The pharmaceutical industry witnessed the highest increase in production in Germany during 2022, with a growth rate of 5.1%. It has been the most dynamic industrial sector in terms of domestic output, with the production index surpassing 2015 levels by 23% (while total manufacturing experienced a decline of 3.3%). The increased prevalence of respiratory illnesses, including COVID-19, in Germany contributed to high demand for medications, leading to temporary shortages. Additionally, the pharmaceutical sector benefits from structural trends such as an aging society.

Swiss Perspective

For us at Winterberg, despite recent bank runs, Switzerland remains to be a smaller yet more stable and resilient market. That is also reflected in macro forecasts by the leading research institutions.” – Fabian Kröher commented on a topic.

The macroeconomic outlook for Germany and Switzerland presents notable differences in terms of real GDP growth and inflation projections. Switzerland is expected to outperform Germany in terms of economic growth, with forecasted real GDP growth of 0.6% in 2023 and 1.4% in 2024. In comparison, Germany’s real GDP growth is forecasted to remain stagnant at 0% in 2023 and show a modest increase of 1% in 2024. This suggests a more favorable growth trajectory for Switzerland, indicating a stronger economic performance in the coming years.

Regarding inflation, Switzerland is projected to experience lower inflation rates compared to Germany. In 2023, Switzerland’s inflation is forecasted at 2.4%, while Germany is expected to face higher inflation at 6.1%. Looking ahead to 2024, Switzerland’s inflation is expected to decrease to 1.5%, whereas Germany’s inflation is projected to decline to 2.3%. These figures indicate that Switzerland is expected to maintain a relatively stable and lower inflation environment compared to Germany, suggesting potentially better price stability and cost management in the Swiss economy.
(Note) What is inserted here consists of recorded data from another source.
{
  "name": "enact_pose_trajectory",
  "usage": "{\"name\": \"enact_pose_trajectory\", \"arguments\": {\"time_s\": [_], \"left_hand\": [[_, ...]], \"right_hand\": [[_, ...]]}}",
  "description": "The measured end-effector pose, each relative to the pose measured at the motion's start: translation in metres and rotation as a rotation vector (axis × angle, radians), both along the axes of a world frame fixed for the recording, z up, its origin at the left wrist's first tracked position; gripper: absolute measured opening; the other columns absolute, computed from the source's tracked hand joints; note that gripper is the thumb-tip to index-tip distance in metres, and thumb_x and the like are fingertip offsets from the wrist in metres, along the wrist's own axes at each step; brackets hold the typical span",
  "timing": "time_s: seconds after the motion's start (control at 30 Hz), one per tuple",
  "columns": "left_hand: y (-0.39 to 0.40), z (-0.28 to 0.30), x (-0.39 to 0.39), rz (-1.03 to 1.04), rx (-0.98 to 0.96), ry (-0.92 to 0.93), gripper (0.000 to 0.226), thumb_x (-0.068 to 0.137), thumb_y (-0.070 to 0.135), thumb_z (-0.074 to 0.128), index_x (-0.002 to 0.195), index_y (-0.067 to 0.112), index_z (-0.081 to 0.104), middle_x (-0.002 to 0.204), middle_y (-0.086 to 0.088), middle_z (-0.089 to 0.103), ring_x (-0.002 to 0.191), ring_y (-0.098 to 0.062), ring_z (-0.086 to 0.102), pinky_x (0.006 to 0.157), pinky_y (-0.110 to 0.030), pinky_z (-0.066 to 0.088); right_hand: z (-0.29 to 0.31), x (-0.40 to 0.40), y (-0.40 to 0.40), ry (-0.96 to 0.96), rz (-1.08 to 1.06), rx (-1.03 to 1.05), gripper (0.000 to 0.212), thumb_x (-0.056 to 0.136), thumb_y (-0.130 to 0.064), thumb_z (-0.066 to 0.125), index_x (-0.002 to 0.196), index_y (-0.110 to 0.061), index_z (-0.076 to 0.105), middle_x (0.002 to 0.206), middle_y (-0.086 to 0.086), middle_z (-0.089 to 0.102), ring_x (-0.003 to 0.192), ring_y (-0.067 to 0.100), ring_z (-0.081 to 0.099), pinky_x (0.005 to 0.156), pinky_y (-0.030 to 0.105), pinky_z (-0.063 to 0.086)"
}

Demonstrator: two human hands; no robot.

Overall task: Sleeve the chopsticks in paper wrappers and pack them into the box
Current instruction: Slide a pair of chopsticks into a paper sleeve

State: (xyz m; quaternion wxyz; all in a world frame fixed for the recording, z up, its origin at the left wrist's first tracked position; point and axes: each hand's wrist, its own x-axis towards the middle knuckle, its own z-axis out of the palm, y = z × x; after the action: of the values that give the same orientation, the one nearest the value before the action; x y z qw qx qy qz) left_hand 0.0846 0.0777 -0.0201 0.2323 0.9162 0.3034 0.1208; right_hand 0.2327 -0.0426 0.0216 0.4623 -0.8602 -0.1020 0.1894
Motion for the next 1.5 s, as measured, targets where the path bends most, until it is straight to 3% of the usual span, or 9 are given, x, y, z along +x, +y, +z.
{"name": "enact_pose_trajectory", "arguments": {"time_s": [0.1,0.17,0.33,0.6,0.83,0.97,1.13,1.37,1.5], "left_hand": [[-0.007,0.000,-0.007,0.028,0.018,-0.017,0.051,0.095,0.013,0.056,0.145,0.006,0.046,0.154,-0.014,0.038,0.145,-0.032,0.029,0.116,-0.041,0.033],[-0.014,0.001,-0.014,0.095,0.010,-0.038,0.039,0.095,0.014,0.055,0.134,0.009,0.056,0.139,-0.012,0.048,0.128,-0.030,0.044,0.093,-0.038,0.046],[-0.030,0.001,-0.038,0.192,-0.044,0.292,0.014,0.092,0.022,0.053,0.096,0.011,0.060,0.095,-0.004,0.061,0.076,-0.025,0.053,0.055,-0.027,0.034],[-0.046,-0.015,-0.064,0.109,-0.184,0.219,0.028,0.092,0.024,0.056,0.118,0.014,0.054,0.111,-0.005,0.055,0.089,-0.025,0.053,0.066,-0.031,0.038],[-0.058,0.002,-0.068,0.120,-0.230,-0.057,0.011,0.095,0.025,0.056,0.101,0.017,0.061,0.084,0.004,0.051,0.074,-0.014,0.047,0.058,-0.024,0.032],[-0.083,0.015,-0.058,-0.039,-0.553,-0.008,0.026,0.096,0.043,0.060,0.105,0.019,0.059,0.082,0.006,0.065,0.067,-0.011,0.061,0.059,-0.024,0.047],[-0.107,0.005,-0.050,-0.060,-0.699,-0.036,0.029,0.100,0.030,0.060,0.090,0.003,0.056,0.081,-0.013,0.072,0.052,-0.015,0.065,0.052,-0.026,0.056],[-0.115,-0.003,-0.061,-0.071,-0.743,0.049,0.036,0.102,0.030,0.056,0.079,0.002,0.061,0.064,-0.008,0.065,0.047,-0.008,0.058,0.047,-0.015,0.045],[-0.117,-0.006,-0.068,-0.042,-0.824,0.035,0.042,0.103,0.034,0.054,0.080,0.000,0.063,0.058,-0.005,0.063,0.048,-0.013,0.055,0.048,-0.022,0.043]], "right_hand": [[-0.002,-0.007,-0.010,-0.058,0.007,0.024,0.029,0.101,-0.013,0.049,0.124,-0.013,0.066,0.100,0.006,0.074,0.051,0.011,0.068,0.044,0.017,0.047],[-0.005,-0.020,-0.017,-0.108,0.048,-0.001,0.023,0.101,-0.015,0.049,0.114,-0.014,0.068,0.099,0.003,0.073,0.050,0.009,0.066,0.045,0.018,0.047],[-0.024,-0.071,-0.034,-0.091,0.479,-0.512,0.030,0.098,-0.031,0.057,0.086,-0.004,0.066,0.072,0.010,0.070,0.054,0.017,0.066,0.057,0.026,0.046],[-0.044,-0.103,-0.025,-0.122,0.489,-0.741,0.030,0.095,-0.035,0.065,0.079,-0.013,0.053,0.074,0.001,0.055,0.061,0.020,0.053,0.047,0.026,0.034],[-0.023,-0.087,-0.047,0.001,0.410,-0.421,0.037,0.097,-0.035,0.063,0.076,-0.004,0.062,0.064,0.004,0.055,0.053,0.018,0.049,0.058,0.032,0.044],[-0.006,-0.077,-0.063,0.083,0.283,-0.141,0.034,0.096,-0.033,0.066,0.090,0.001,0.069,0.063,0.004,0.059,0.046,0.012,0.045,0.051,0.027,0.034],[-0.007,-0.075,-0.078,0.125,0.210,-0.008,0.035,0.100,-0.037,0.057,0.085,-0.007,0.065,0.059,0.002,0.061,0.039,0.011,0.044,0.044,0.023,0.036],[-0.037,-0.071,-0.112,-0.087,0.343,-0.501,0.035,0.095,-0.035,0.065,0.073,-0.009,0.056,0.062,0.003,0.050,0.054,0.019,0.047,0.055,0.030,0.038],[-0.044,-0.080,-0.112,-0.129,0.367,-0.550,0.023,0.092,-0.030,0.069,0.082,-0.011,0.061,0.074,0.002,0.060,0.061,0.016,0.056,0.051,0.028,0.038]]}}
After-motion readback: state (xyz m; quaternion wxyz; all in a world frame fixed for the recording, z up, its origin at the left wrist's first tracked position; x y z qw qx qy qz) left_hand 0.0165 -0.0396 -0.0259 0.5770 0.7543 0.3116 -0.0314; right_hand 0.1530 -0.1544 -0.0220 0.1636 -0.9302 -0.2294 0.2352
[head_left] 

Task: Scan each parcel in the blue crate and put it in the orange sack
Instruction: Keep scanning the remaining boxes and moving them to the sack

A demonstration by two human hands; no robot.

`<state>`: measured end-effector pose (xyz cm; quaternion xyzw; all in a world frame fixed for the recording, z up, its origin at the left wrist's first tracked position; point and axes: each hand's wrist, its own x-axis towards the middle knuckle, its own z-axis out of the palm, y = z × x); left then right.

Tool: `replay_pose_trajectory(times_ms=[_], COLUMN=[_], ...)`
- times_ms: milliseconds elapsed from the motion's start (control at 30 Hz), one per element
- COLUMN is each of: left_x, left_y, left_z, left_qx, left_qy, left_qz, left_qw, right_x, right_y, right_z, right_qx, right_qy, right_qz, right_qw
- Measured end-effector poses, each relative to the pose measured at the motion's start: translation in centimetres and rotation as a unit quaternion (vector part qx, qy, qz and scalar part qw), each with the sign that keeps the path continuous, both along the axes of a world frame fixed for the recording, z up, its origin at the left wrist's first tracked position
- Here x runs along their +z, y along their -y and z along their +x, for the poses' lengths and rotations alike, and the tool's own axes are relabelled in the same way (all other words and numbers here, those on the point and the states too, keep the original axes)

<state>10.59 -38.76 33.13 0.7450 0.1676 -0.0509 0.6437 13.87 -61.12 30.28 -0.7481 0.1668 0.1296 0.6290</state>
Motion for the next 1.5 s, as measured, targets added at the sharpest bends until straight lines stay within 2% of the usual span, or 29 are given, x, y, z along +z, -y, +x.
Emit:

Overall, based on these projections, Switzerland appears to have a more favorable macroeconomic outlook in terms of real GDP growth and inflation compared to Germany. Switzerland is expected to achieve positive economic growth, albeit modest, and maintain lower inflation rates. In contrast, Germany is facing the challenge of minimal economic growth in the near term and higher inflationary pressures. These contrasting outlooks highlight the differences in the economic dynamics and policy environments of the two countries.